• _Activity_: Retype the whole listing verbatim and keep the pictures out of it.

"""

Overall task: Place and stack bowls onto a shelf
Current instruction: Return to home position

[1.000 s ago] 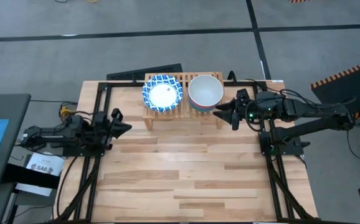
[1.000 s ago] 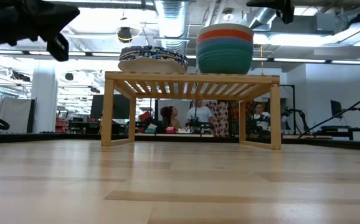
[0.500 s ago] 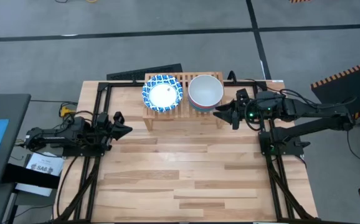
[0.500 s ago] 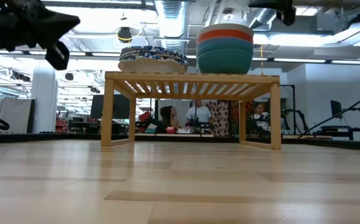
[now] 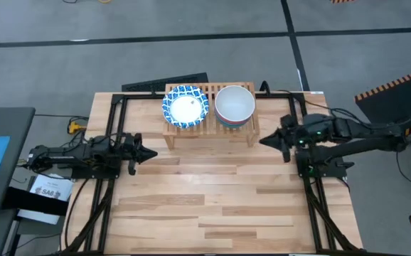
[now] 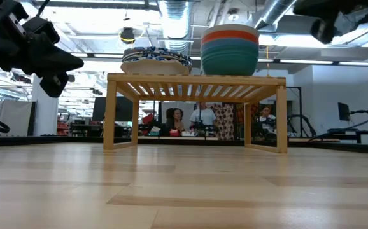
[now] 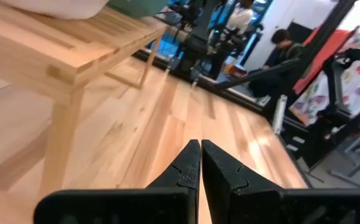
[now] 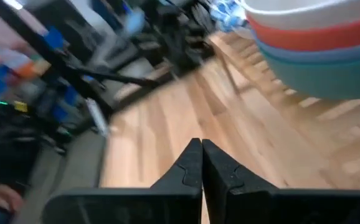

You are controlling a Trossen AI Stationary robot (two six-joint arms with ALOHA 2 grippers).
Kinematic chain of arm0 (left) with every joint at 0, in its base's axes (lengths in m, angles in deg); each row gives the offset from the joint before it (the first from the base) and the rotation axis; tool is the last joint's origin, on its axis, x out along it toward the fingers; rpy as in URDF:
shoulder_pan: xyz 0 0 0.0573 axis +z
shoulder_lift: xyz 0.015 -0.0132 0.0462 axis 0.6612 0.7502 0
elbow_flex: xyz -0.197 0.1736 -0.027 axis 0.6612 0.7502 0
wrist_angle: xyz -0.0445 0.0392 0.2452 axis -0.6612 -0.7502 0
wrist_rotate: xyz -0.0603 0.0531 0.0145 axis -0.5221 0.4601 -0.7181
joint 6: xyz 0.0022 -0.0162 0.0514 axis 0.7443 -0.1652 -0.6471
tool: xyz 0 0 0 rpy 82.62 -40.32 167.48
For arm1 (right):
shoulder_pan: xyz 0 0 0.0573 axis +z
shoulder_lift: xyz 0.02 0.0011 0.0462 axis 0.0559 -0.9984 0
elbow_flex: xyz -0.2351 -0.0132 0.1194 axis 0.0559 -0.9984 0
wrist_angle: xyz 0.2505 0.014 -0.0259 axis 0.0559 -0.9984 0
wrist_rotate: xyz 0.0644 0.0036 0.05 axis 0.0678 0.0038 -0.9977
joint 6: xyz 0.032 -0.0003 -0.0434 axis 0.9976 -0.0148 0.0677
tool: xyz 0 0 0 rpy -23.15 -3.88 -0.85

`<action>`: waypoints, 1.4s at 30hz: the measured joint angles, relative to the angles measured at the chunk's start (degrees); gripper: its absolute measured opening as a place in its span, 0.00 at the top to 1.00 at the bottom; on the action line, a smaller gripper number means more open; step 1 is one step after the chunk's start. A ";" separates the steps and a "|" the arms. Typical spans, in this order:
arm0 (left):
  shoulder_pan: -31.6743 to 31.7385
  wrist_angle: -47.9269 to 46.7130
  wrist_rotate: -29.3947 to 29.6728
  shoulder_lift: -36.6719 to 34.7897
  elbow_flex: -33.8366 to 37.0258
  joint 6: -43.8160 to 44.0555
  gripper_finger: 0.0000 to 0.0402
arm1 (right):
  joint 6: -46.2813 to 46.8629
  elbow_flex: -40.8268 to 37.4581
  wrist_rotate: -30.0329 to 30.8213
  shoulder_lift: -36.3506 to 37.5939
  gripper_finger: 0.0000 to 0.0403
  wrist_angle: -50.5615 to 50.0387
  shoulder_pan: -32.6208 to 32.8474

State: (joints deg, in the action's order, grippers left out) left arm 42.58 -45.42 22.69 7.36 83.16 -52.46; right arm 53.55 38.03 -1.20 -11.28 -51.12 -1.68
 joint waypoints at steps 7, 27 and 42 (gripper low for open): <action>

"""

• _Task answer_:
Overall task: Place and stack bowls onto a shelf
Current instruction: Return to home position

[1.000 s ago] 
[1.000 s ago] 
[0.500 s ago] 
[0.500 s ago] 
[now] 
[now] 
[now] 
[now] 

You are controlling a Trossen AI Stationary robot (two six-joint arms with ALOHA 2 grippers).
Kinematic chain of arm0 (left) with every joint at 0, in its base's axes (lengths in m, angles in deg); each row gives the offset from the joint before it (the first from the base) and the rotation axis; tool is the last joint's origin, on its axis, x out along it toward the fingers; rpy as in URDF:
shoulder_pan: xyz 0 0 0.0573 axis +z
shoulder_lift: xyz 0.015 -0.0132 0.0462 axis 0.6612 0.7502 0
elbow_flex: xyz -0.197 0.1736 -0.027 axis 0.6612 0.7502 0
wrist_angle: xyz -0.0445 0.0392 0.2452 axis -0.6612 -0.7502 0
wrist_rotate: xyz -0.0603 0.0531 0.0145 axis -0.5221 0.4601 -0.7181
joint 6: xyz 0.0022 -0.0162 0.0514 axis 0.7443 -0.1652 -0.6471
tool: xyz 0 0 0 rpy 82.62 -40.32 167.48
For arm1 (right):
shoulder_pan: xyz 0 0 0.0573 axis +z
shoulder_lift: xyz 0.02 0.0011 0.0462 axis 0.0559 -0.9984 0
elbow_flex: xyz -0.2351 -0.0132 0.1194 axis 0.0559 -0.9984 0
wrist_angle: xyz 0.2505 0.014 -0.0259 axis 0.0559 -0.9984 0
wrist_rotate: xyz 0.0644 0.0036 0.05 axis 0.0678 0.0038 -0.9977
joint 6: xyz 0.032 -0.0003 -0.0434 axis 0.9976 -0.0148 0.0677
tool: xyz 0 0 0 rpy -23.15 -3.88 -0.85

`<action>`: waypoints, 1.4s at 30hz: the measured joint angles, relative to the angles measured at the chunk's start (degrees); gripper: its absolute measured opening as a place in its span, 0.00 at the top to 1.00 at the bottom; on the action line, a smaller gripper number means more open; step 1 is one step after the chunk's start. A ";" separates the steps and a "|" the arms. Typical spans, in this order:
arm0 (left):
  shoulder_pan: -31.6743 to 31.7385
  wrist_angle: -47.9269 to 46.7130
  wrist_rotate: -29.3947 to 29.6728
  shoulder_lift: -36.6719 to 34.7897
  elbow_flex: -33.8366 to 37.0258
  joint 6: -43.8160 to 44.0555
  gripper_finger: 0.0000 to 0.0402
arm1 (right):
  joint 6: -46.2813 to 46.8629
  elbow_flex: -40.8268 to 37.4581
  wrist_rotate: -30.0329 to 30.8213
  shoulder_lift: -36.3506 to 37.5939
  gripper_finger: 0.0000 to 0.0403
  wrist_angle: -50.5615 to 50.0387
  shoulder_pan: -32.6208 to 32.8474

State: (joints deg, in the action's order, grippers left out) left arm 42.58 -45.42 22.69 7.36 83.16 -52.46; right arm 53.55 38.03 -1.20 -11.28 -51.12 -1.68
 joint waypoints at steps 7, 27 and 42 (gripper low for open): <action>

That concludes the answer.